**WORK ITEM**
Start at the line with "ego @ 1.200" and print every line through the end of the material below. Keep it exact and free of pictures.

**GIVEN INFORMATION**
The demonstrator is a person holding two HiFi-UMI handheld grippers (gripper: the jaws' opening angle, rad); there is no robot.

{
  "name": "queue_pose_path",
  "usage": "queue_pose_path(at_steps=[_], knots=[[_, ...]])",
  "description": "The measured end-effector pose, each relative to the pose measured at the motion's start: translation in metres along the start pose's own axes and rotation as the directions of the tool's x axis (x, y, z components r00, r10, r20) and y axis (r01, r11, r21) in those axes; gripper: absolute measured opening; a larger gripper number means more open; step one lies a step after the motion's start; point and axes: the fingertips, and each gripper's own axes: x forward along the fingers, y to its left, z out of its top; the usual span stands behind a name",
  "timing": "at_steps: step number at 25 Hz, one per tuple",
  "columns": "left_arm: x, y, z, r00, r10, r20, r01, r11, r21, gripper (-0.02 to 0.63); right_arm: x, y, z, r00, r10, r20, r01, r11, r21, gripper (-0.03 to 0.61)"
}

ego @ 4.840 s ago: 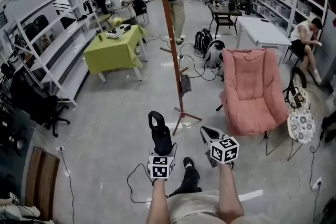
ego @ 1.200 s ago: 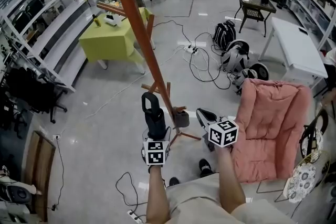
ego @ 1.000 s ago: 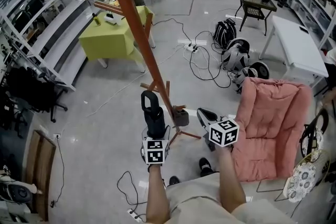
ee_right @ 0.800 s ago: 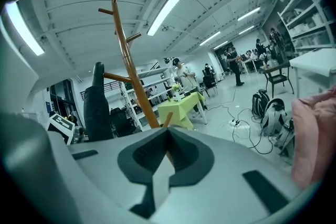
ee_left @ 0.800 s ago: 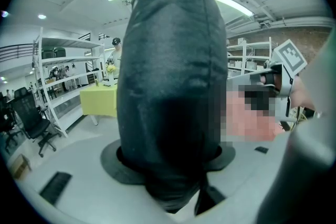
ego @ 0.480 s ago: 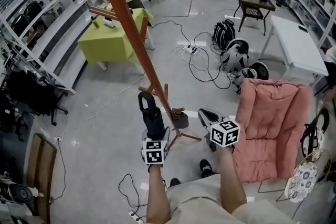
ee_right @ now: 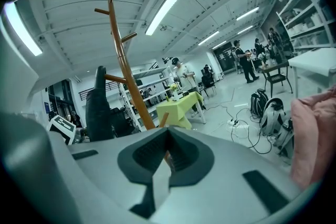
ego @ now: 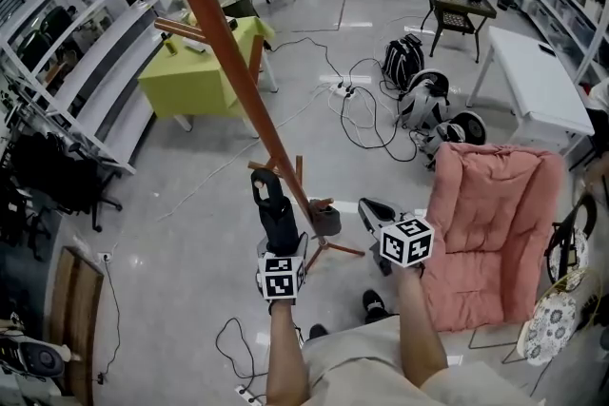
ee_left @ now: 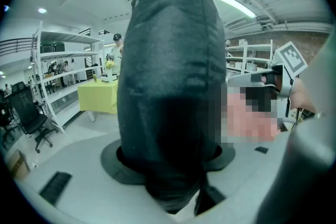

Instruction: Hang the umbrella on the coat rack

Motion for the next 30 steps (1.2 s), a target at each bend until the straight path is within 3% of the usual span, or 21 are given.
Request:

**TASK RESULT**
ego @ 1.200 s ago: 
ego @ 1.000 s ago: 
ee_right @ 0.800 s ago: 
ee_left @ 0.800 s ago: 
ego @ 0.480 s ago: 
ee_right @ now: 
ego @ now: 
ee_left @ now: 

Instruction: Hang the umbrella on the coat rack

Motion for the next 30 steps (1.2 s), a target at each bend until the straight path is within 3% of the usual span, or 21 are given.
Request:

The output for this exercise is now complete.